Gold edged down on Wednesday as investors shifted some of their money into firming equities, while a drop in ETF holdings could prompt more selling as bullion struggles to hold above $1,190 an ounce.

Although purchases from jewelers offered some support, trading was thin ahead of euro zone bank stress test results this week, which some analysts say could soothe concerns about how European banks would cope with deterioration in the region's economy and financial markets.

Gold, which hit an intraday low of $1,188.35 an ounce, fell $2.60 to $1,188.80 by 0537 GMT (1:37 a.m. EDT). It dropped to a two-month low at $1,175.35 on Tuesday before rebounding sharply to above $1,190 on chart-based buying. Gold struck a record in late June on worries the European debt crisis would spread.

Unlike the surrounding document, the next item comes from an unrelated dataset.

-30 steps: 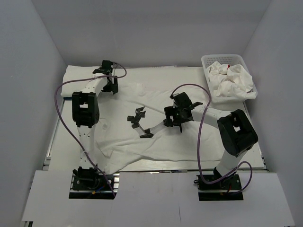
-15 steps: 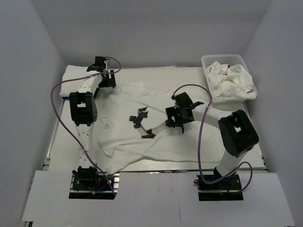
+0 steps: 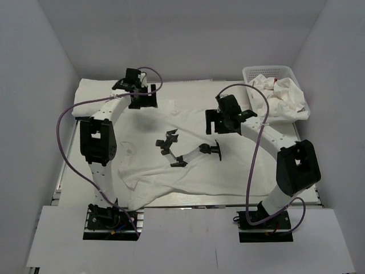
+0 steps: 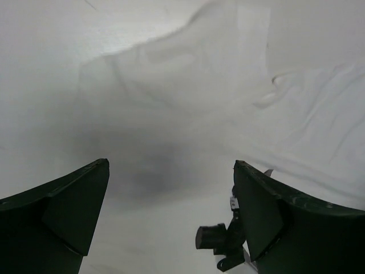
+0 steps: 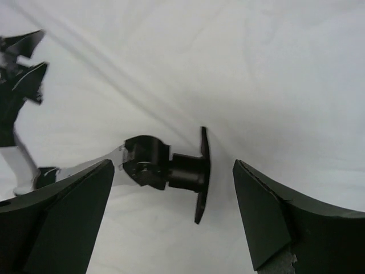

I think the market is heading south for the short term. Only a weakening dollar can push up the market a little bit. If it can't break (above) $1,200 in the coming days, it will test the downside one more time, said Ronald Leung, director of Lee Cheong Gold Dealers in Hong Kong.

I would say, it would gradually fall to $1,150, said Leung, referring to a level last seen in late April.

U.S. gold futures for August delivery dropped $3 to $1,188.7 an ounce.

The world's largest gold-backed exchange-traded fund, SPDR Gold Trust (GLD.P) said its holdings fell nearly 0.5 percent to 1,308.128 tonnes by July 20 from 1,314.211 on July 15. The holdings hit a record at 1,320.436 tonnes on June 29.

The market is relatively quiet. Buying from Thailand continues but I must say they are not really active, said a physical dealer in Singapore. Premiums for gold bars are stable at 80 cents.

Asian stocks rose on Wednesday as investors cheered Apple's strong earnings and on optimism that China may roll back policy tightening measures later this year. The MSCI index of Asia Pacific ex-Japan stocks .MIAPJ0000PUS rose 0.4 percent.

The euro inched up against the dollar ahead of euro zone bank stress test results on Friday and U.S. Federal Reserve Chairman Ben Bernanke's semi-annual testimony before Congress on Wednesday and Thursday, with investors waiting for comments that could boost speculation about easier monetary policies.

The upside is kept at a recent high $1,194, but I think the market lacks direction. The market is waiting for the stress result in Europe, said a dealer in Hong Kong. I still have bearish views on the market even though it has rebounded from recent lows.

Europe's assessment of how 91 banks would cope with another economic downturn aims to restore market confidence after the Greek crisis sparked fears the euro zone could unravel and leave banks nursing major losses on government debt.